Anonyme à l’Hôtel : Ma Nuit de Plaisir Brut en Voyage
Le bar de l’hôtel bourdonne doucement. Lumière tamisée, verres qui tintent, ronronnement discret du climatiseur. Je suis là, valise encore tiède du voyage, cheveux lâchés, robe légère qui colle à ma peau moite. Loin de mon quotidien, de mes repères, je suis Anonyme. Personne ne sait qui je suis. Un verre de vin rouge devant moi, je scanne la salle. Lui arrive. Grand, cheveux bouclés, regard d’Adonis, chemise ouverte sur un torse sculpté. Gilberte, qu’il dit s’appeler. Son sourire me transperce. Il s’assoit, commande un whisky. Nos yeux se croisent, étincelle. ‘Seul voyage ?’ demande-t-il, voix grave. ‘Toujours’, je murmure. Le frisson monte. Trois ans sans homme depuis mon veuf. Mon corps se souvient. Il ressemble à lui, à Méode, mon amour perdu. Coïncidence ? Peu importe. Ici, je suis libre. Il parle peu, touche ma main. Chaleur électrique. ‘Monte avec moi ?’ souffle-t-il. Je hésite une seconde. Non, je ne résiste pas. Cette parenthèse charnelle, je la veux. On sort, ascenseur étroit, son parfum musqué m’envahit. Porte claque derrière nous.

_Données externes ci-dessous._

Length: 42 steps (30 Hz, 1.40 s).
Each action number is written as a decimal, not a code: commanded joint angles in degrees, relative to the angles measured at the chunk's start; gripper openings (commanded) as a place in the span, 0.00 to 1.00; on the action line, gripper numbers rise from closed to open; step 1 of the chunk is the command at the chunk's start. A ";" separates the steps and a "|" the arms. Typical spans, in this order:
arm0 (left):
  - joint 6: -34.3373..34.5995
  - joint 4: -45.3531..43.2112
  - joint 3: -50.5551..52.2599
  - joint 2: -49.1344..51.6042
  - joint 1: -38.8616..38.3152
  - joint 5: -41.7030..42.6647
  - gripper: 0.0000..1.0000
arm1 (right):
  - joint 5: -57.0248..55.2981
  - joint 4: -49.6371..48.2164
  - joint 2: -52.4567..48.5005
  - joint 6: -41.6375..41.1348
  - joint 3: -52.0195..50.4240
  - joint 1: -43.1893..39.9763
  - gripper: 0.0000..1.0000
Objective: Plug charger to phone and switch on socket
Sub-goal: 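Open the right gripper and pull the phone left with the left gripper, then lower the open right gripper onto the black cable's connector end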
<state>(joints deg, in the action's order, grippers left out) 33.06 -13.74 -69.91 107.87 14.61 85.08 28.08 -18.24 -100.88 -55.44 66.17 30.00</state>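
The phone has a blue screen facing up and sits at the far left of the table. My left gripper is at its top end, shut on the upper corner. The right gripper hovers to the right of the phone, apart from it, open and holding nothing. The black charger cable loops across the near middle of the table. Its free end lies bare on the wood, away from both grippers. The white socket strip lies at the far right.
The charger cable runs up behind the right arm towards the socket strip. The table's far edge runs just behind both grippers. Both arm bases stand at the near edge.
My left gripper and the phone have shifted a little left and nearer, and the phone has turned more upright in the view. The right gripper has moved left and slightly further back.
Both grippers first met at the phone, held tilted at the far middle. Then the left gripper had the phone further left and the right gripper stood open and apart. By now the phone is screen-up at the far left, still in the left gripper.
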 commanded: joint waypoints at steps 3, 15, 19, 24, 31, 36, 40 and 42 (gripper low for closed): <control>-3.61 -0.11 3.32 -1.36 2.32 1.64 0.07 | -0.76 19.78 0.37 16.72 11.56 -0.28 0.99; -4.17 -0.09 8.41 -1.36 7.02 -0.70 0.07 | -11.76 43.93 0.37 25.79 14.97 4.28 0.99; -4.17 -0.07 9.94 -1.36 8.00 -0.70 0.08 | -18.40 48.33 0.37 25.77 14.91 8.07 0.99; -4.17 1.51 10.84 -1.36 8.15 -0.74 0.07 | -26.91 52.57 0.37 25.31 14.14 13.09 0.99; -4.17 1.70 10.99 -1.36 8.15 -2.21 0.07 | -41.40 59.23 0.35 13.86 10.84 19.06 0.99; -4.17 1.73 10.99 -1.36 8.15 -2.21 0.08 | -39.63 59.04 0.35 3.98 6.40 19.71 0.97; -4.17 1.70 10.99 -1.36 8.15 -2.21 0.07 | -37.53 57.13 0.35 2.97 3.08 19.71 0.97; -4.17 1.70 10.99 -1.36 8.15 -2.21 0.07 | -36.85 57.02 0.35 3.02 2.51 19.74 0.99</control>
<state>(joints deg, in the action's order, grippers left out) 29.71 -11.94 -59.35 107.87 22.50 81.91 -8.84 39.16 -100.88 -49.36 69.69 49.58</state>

La chambre sent le frais des draps d’hôtel, ville inconnue murmure au loin. Il me plaque au mur, bouche affamée sur la mienne. Langues qui s’emmêlent, salive chaude. ‘Putain, t’es bonne’, grogne-t-il en déchirant ma robe. Seins libérés, tétons durs comme cailloux. Il les suce, mordille, aspire fort. Je gémis, main dans ses cheveux. ‘Baise-moi, Gilberte, j’en peux plus.’ Il rit, sombre. Pantalon tombe, sa queue jaillit, énorme, veinée, dressée comme un étalon. ‘Regarde ça, salope, c’est pour toi.’ Je m’agenouille, instinctive. Bouche grande ouverte, je l’avale, gorge profonde. Il empoigne mes cheveux, baise ma face. Glouglous obscènes, salive coule sur mon menton. ‘Suce plus fort, oui comme ça.’ Je bande son gland, lécher ses couilles lourdes. Il me relève, jette sur le lit. Cuisses écartées, il plonge. Langue serpentine fouille ma chatte trempée. ‘T’es inondée, chienne.’ Doigte mon cul et mon con à la fois, trois doigts qui étirent. Je hurle, premier orgasme me secoue. Cyprine gicle sur sa barbe. Il remonte, queue contre ma fente. ‘Prends-la toute.’ Un coup de reins, il m’empale. Vulve distendue, utérus cogné. Je griffe son dos. ‘Plus fort, défonce-moi !’ Il pilonne, lit grince, bruits de claques mouillées. Positions folles : à quatre pattes, il enfonce dans mon cul, lubrifié de mouille. ‘Ton trou est serré, parfait.’ Double pénétration doigts et bite, je jouis encore, viscères en feu. Sperme gicle en moi, chaud, abondant. On continue, infatigables. Il me chevauche, je le branle, avale son jus épicé. Nuits de sabbat en accéléré, corps en sueur, odeurs animales. Ville dehors indifférente, klaxons perdus.
L’Approche
Aube filtre. Il dort, repu. Je me lève, corps endolori, marqué de morsures. Plaisir encore pulse en moi. Valise bouclée en silence. Clé sur la table. Porte refermée, ascenseur descend. Taxi m’attend. Je repars, anonyme redevenue. Lui se réveillera seul, sans trace. Mon secret, mon frisson. Prochain hôtel, nouvelle liberté.